Docker Swarm support for elasticsearch

Automatically configures elasticsearch to connect other nodes inside docker swarm cluster.

Prerequisites

setup virtual box
setup Vagrant in your mac os / windows

Test and run

gitclone this repo and go to clone folder
run vagrant up then you will get a docker swarm environment
run vagrant ssh elastic0
- sudo -u docker docker stack deploy --compose-file /vagrant/docker-prod-stack.yml elasticsearch
check the service: sudo -u docker docker service ls
go to http://192.168.100.20:5601/ to see kibana. user/pass is elastic/changeme.
remove the stack: sudo -u docker docker stack rm elasticsearch

Run nfs service version

gitclone this repo and go to clone folder
run vagrant up then you will get a docker swarm environment
run vagrant ssh elastic0
- sudo -u docker docker stack deploy --compose-file /vagrant/docker-prod-nfs-stack.yml elasticsearch
check the service: sudo -u docker docker service ls
go to http://192.168.100.20:5601/ to see kibana. user/pass is elastic/changeme.
remove the stack: sudo -u docker docker stack rm elasticsearch
nfs server is built on 192.168.100.20:/var/esdata

Affects elasticsearch parameters:

network.host - an IP address of the container
network.publish_host - an IP address of the container
discovery.zen.ping.unicast.hosts - a list of IP addresses other nodes inside docker swarm service

In order to run docker swarm service from this image it is REQUIRED to set environment variable SERVICE_NAME to the name of service in docker swarm. Please avoid to manually configure parameters listed above.

Example:

docker network create --driver overlay --subnet 10.0.10.0/24 \
  --opt encrypted elastic_cluster

docker service create --name elasticsearch --network=elastic_cluster \
  --replicas 3 \
  --env SERVICE_NAME=elasticsearch \
  --env bootstrap.memory_lock=true \
  --env "ES_JAVA_OPTS=-Xms512m -Xmx512m -XX:-AssumeMP" \
  --publish 9200:9200 \
  --publish 9300:9300 \
  youngbe/docker-swarm-elasticsearch:5.5.0

docker service create --name kibana --network=elastic_cluster \
  --replicas 1 \
  --env ELASTICSEARCH_URL="http://192.168.100.20:9200" \
  --publish 5601:5601 \
  docker.elastic.co/kibana/kibana:5.5.0

After started, you can go to http://192.168.100.20:5601/ to see the kibana and connect to elasticsearch cluster http://192.168.100.20:9200.

Parameters

"-XX:-AssumeMP" : If you encountered "-XX:ParallelGCThreads=N" error and stop elasticsearch service, this is because some JavaSDK with -XX:+AssumeMP enabled by default. So, you should turn it off. Reference issue
"bootstrap.memory_lock=true" : Production mode need to lock memory to avoid elasticsearch swap to file. It's will cause performance issue. If you encountered memory lock issue in developing, set "bootstrap.memory_lock=false".
production mode: max_map_count and ulimit elasticsearch docker production mode requires:
- vm.max_map_count=262144
- elasticsearch using uid:gid 1000:1000
- ulimit for /etc/security/limits.conf
  - nofile 65536 (open file)
  - nproc 65535 (process thread)
  - memlock unlimited (max memory lock)

You need to setup it BEFORE Docker service up. On CentOS7.0, you can reference the script: es-require-on-host.sh.

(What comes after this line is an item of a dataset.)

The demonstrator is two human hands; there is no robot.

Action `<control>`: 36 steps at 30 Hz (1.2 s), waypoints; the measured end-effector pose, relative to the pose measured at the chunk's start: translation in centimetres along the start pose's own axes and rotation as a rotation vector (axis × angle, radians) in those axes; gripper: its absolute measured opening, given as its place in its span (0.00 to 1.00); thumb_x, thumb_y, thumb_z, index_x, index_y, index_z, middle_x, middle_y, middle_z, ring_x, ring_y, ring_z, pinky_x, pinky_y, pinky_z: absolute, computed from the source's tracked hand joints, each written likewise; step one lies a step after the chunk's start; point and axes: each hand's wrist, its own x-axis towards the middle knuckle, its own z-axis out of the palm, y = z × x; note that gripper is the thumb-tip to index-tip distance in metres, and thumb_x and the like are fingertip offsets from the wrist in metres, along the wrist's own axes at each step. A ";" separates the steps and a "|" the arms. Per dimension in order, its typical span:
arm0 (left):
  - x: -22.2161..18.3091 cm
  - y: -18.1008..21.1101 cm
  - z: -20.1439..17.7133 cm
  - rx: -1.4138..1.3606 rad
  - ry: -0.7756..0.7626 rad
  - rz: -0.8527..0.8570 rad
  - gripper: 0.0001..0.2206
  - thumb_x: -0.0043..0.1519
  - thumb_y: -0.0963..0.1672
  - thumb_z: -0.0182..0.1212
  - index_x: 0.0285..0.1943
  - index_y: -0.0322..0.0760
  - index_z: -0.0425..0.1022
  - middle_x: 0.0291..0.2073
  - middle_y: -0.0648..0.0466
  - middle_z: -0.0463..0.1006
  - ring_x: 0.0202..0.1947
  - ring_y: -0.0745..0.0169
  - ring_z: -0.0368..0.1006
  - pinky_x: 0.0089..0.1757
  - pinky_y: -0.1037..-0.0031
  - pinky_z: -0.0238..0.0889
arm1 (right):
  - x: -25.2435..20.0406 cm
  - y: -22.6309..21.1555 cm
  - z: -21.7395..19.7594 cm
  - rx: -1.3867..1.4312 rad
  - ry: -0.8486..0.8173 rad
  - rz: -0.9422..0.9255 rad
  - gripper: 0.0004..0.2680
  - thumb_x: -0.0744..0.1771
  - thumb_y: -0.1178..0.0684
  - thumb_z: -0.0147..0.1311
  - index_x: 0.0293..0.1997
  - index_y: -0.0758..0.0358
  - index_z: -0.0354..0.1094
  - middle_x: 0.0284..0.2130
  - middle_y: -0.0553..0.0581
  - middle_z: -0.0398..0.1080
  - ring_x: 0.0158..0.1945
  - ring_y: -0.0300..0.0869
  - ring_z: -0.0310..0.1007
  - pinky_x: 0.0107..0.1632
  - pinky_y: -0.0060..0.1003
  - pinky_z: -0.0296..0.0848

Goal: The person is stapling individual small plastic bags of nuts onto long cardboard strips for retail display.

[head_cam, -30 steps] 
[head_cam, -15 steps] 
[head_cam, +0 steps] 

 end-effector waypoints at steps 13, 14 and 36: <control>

Since elasticsearch requires vm.max_map_count to be at least 262144 but docker service create does not support sysctl management you have to set vm.max_map_count on all your nodes to proper value BEFORE starting service. On Linux Ubuntu: sysctl -w "vm.max_map_count=262144". Or echo "vm.max_map_count=262144" >> /etc/sysctl.conf to set it permanently.

To access elasticsearch cluster connect to any docker swarm node to port 9200 using default credentials: curl http://elastic:changeme@my-es-node.mydomain.com:9200.

To change default elasticsearch parameters use environment variables. See https://www.elastic.co/guide/en/elasticsearch/reference/current/docker.html for more details.

Search Chinese

run curl --user elastic:changeme -XPUT "http://192.168.100.20:9200/product" -H 'Content-Type: application/json' -d @./product_mapping.json;echo
run curl --user elastic:changeme -XPOST "http://192.168.100.20:9200/_bulk" -H 'Content-Type: application/json' --data-binary @./productsData.json;echo
in kibana devtool run

GET product/goods/_search
{
  "query": {
    "match": {
      "GOOD_NM": "單機身"
    }
  },
  "highlight" : {
    "pre_tags" : ["<tag1>", "<tag2>"],
    "post_tags" : ["</tag1>", "</tag2>"],
    "fields" : {
        "GOOD_NM" : {}
    }
  }
}

credit ik chinese search to medcl

update dictionary

after update the dictionary at the folder plugins/ik/config/custom/zhTW. Need to restart the plugins and rebuild index to get effects. Suggest use the index aliases to smoothly change the reindex process.

sudo bin/elasticsearch-plugin remove ik
sudo bin/elasticsearch-plugin install ik

Elasticsearch Design Priciples

It's search engine so keep "approximation" in mind.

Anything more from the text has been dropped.